§ **Material provided**
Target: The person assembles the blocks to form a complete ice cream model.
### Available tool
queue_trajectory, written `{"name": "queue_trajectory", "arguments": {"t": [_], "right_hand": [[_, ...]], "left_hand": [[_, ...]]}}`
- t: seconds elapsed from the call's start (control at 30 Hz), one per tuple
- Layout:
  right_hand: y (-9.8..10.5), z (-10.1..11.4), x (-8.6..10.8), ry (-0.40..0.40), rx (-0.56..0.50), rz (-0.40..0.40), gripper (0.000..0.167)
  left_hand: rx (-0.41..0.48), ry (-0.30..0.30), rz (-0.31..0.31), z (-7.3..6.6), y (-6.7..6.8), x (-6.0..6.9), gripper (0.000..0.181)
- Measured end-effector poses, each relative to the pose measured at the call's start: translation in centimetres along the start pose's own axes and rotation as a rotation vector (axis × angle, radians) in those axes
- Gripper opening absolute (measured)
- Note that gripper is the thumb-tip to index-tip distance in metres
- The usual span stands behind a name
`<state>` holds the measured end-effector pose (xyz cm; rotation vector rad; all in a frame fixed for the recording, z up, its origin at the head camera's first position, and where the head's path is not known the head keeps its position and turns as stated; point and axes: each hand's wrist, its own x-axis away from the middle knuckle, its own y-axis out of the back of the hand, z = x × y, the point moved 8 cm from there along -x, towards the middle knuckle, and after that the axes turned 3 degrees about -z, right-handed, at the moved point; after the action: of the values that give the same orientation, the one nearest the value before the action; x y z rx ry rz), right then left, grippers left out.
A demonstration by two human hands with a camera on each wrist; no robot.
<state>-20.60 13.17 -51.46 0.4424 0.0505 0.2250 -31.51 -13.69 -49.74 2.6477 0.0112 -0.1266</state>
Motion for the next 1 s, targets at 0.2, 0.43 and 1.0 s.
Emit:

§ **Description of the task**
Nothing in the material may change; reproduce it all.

§ **Solved problem**
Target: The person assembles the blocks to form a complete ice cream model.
### Available tool
queue_trajectory, written `{"name": "queue_trajectory", "arguments": {"t": [_], "right_hand": [[_, ...]], "left_hand": [[_, ...]]}}`
- t: seconds elapsed from the call's start (control at 30 Hz), one per tuple
- Layout:
  right_hand: y (-9.8..10.5), z (-10.1..11.4), x (-8.6..10.8), ry (-0.40..0.40), rx (-0.56..0.50), rz (-0.40..0.40), gripper (0.000..0.167)
  left_hand: rx (-0.41..0.48), ry (-0.30..0.30), rz (-0.31..0.31), z (-7.3..6.6), y (-6.7..6.8), x (-6.0..6.9), gripper (0.000..0.181)
- Measured end-effector poses, each relative to the pose measured at the call's start: translation in centimetres along the start pose's own axes and rotation as a rotation vector (axis × angle, radians) in those axes
- Gripper opening absolute (measured)
- Note that gripper is the thumb-tip to index-tip distance in metres
- The usual span stands behind a name
`<state>` holds the measured end-effector pose (xyz cm; rotation vector rad; all in a frame fixed for the recording, z up, its origin at the head camera's first position, and where the head's path is not known the head keeps its position and turns as stated; point and axes: each hand's wrist, its own x-axis away from the middle knuckle, its own y-axis out of the back of the hand, z = x × y, the point moved 8 cm from there along -x, towards the middle knuckle, and after that the axes turned 3 degrees about -z, right-handed, at the moved point; after the action: of the values that give the same orientation, the one nearest the value before the action; x y z rx ry rz), right then left, grippers left out.
A demonstration by two human hands with a camera on each wrist; no robot.
<state>-20.60 13.17 -51.46 0.4424 0.0505 0.2250 -31.51 -13.69 -49.74 2.6477 0.0112 -0.1266</state>
Motion for the next 1 s, targets at 0.2, 0.43 and 1.0 s.
Emit:

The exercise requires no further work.